* _Assigned task_: Once every line containing "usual" has been counted, report the total for the data and nothing else.

* _Material provided_:
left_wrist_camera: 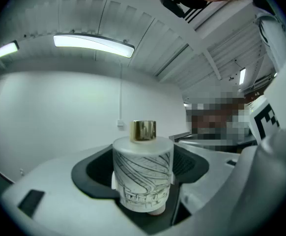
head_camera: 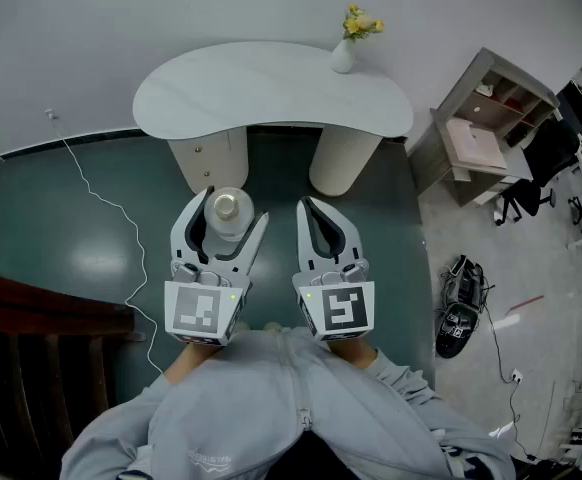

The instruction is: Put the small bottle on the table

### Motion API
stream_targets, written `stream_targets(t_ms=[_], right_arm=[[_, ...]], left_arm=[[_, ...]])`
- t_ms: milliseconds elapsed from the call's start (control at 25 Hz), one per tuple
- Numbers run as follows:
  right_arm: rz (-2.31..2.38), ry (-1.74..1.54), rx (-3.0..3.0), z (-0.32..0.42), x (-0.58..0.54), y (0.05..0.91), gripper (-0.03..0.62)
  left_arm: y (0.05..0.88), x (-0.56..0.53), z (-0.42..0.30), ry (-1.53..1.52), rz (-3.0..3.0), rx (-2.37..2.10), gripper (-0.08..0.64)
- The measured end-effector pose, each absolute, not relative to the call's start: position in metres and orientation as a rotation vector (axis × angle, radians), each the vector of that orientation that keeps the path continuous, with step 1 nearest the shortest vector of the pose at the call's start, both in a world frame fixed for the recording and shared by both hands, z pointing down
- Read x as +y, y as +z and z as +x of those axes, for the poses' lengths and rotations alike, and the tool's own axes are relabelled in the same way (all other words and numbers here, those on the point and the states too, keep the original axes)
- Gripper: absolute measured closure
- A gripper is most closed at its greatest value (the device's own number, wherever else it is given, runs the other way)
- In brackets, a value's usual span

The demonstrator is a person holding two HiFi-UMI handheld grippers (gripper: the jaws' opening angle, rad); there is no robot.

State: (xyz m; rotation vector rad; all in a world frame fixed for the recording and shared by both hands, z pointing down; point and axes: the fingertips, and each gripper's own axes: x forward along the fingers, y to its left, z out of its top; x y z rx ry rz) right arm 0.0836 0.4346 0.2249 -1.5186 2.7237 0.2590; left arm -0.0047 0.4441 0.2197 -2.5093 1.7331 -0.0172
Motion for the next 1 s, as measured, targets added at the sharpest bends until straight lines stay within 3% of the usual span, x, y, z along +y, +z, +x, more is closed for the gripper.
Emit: stream_targets(t_ms=[560,1000], right_arm=[[-1.468,0.297,2.732,0.104,0.411,0.227,0.566],[-1.500,0.252,2.729,0.087,0.316,0.242,0.566]], left_arm=[[0.228,0.419,0.021,-0.003,-2.517,1.746,0.227],[0.244,0.322,0.002,-0.005,-2.543,1.724,0.227]])
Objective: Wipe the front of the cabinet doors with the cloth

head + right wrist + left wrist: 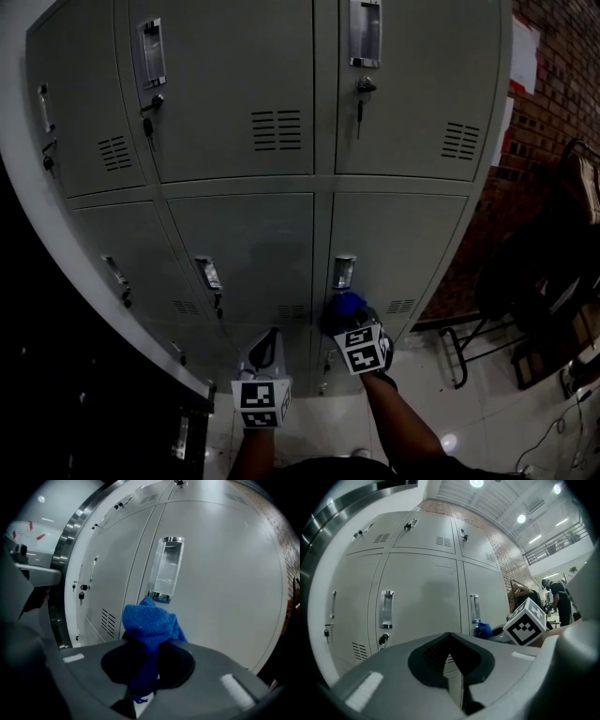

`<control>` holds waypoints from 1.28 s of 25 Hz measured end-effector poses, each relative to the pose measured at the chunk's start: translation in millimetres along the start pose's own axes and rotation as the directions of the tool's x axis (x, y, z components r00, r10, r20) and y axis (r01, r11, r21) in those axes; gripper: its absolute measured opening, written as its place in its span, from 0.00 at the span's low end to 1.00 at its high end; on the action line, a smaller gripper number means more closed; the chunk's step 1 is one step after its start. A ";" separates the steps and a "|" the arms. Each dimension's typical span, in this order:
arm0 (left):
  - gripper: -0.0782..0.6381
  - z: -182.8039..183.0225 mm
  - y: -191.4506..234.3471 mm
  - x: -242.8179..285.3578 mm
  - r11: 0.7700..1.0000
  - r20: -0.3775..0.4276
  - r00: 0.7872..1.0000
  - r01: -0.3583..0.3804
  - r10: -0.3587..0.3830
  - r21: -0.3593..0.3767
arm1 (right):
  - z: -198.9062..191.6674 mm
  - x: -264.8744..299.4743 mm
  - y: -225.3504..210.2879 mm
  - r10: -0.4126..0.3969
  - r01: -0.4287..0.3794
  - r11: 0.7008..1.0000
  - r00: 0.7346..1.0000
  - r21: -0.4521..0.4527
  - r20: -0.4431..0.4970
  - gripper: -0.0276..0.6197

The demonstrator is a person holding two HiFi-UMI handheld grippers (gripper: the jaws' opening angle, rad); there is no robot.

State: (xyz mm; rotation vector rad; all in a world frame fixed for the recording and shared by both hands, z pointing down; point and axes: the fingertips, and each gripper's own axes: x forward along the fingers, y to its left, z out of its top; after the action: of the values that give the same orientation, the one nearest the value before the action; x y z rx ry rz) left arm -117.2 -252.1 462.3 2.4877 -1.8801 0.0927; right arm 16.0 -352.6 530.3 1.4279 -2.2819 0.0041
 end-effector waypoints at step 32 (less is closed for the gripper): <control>0.12 41.2 -35.1 16.6 0.996 0.081 0.993 0.079 -0.083 0.051 | 70.5 -119.5 -5.6 -0.033 -0.007 0.992 0.951 0.125 0.308 0.13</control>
State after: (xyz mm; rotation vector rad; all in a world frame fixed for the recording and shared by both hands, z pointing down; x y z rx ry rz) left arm -77.4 -260.6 422.8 2.6355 -1.8245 0.0345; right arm 38.6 -269.7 421.3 1.6039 -2.5639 -0.0900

* _Finished task_: 2